Norris was quiet and slow but deliberate. He looked cowed and the shouting wasn’t helping.
“I lit the fire and built it up and then I put the big pot of water on to heat for the breakfast,” he said, choking back a tear, “then the whole thing got drenched in water and there was steam and sparks and boiling water.”
“They rigged up a canopy of water in a manure bag and hung it under the roof of the awning we built over the main stove,” McCusker took it up, “and when the fire heated up the air under the canopy got hotter, the plastic melted and the water put the fire out.”
“How did they get in without anyone hearing them?” I asked Jimmy Woo, a Taiwanese Chinese who spoke very little English but was invaluable for rigging McCusker’s mad schemes. Jimmy explained how he laid out a network of tripwires around the entire perimeter of their camp, backed by a corner of the stream .
“So they came across the stream,” I concluded. “If it was the Badgers,” I remarked smirking, pointing behind them to the makeshift camp flagpole, “at least they have a sense of humour.”
A roll of toilet paper replaced the Badger patrol banner leaving a clear message to McCusker his camp was a shithole and the Beavers had just flushed all over them.
A strange look came over McCusker. He bent his head and began to shake and sob. Then he stood bolt upright. He spat out a shuddering scream of outrage before sprinting off in the direction of the Beaver camp at the far side of the field.
Pearse and Jimmy Woo gave chase while Norris went back to directing the clean up. The entire camp, Woo told him, would have to be moved.

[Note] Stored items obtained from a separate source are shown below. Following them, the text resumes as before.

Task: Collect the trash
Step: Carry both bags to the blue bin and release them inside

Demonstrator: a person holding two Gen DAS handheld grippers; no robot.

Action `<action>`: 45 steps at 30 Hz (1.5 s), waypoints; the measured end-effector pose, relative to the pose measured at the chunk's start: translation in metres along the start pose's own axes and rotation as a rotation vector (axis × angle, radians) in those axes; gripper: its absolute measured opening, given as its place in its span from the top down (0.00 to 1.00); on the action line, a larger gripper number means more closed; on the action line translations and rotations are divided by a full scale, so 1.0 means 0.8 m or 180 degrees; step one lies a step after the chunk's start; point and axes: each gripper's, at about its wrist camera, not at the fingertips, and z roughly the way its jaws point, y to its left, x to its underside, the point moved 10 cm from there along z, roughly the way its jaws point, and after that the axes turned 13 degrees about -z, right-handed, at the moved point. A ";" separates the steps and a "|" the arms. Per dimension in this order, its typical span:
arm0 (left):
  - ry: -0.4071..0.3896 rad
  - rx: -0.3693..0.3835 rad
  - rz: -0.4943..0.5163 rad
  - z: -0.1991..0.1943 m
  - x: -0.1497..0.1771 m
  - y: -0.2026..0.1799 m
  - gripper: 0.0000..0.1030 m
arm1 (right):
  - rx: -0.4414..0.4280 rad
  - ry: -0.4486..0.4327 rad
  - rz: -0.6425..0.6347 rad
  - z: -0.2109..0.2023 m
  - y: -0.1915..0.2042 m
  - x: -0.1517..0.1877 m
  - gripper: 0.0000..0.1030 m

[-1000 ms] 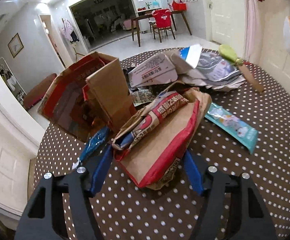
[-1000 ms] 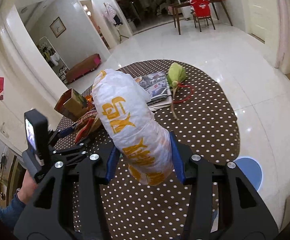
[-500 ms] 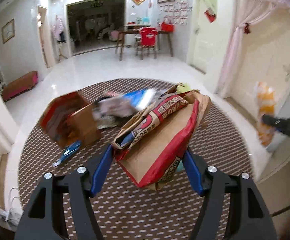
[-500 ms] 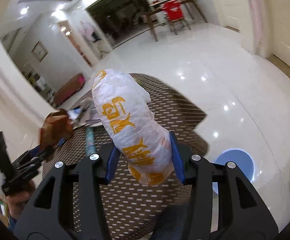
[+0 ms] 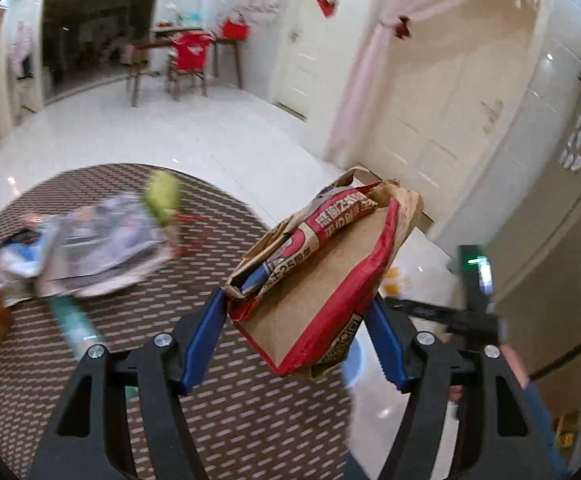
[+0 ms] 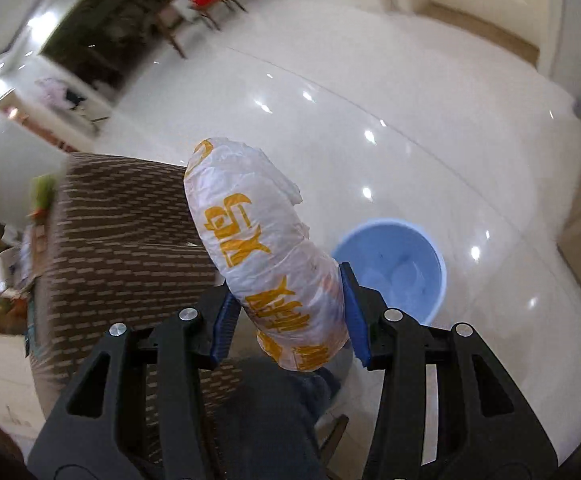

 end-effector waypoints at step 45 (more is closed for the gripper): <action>0.0687 0.0094 0.0542 0.173 0.038 -0.157 0.09 | 0.0226 -0.1064 0.0503 -0.154 -0.063 -0.024 0.06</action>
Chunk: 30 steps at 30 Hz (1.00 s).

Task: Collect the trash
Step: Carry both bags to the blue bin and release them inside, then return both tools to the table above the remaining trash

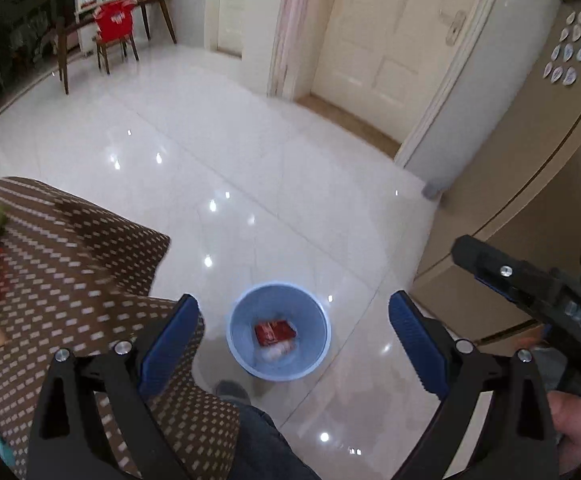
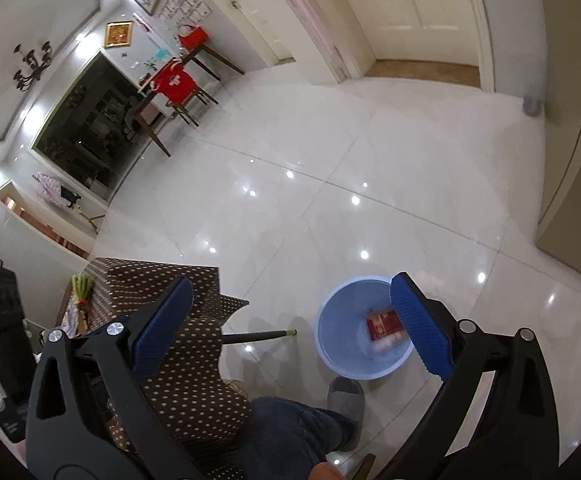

McCusker, a handy sprinter on the school team, had a good start on us. I felt my gorge rise in a wave of nausea. I knew what was coming. I never wanted to be prepared for this.
As we crested the hill we could see McCusker launch himself into the heart of the Beaver camp. I saw McCusker struggle with McCarthy before the bigger boy fell onto his knees and pitched forward into the camp’s kindling pile. I got to McCusker just as two members of the Beaver patrol grappled McCusker to the ground.
Members of both patrols gathered in the Beaver camp. The younger boys were crying. Some of the older boys were arguing. One of their leaders lay wounded. The other had lost his reason.
I prised the weapon from McCusker’s hand. The stricken McCarthy, stabbed with a camp fork ploughed and raked across his back, coughed, convulsed and spluttered. Then he stopped. He was dead.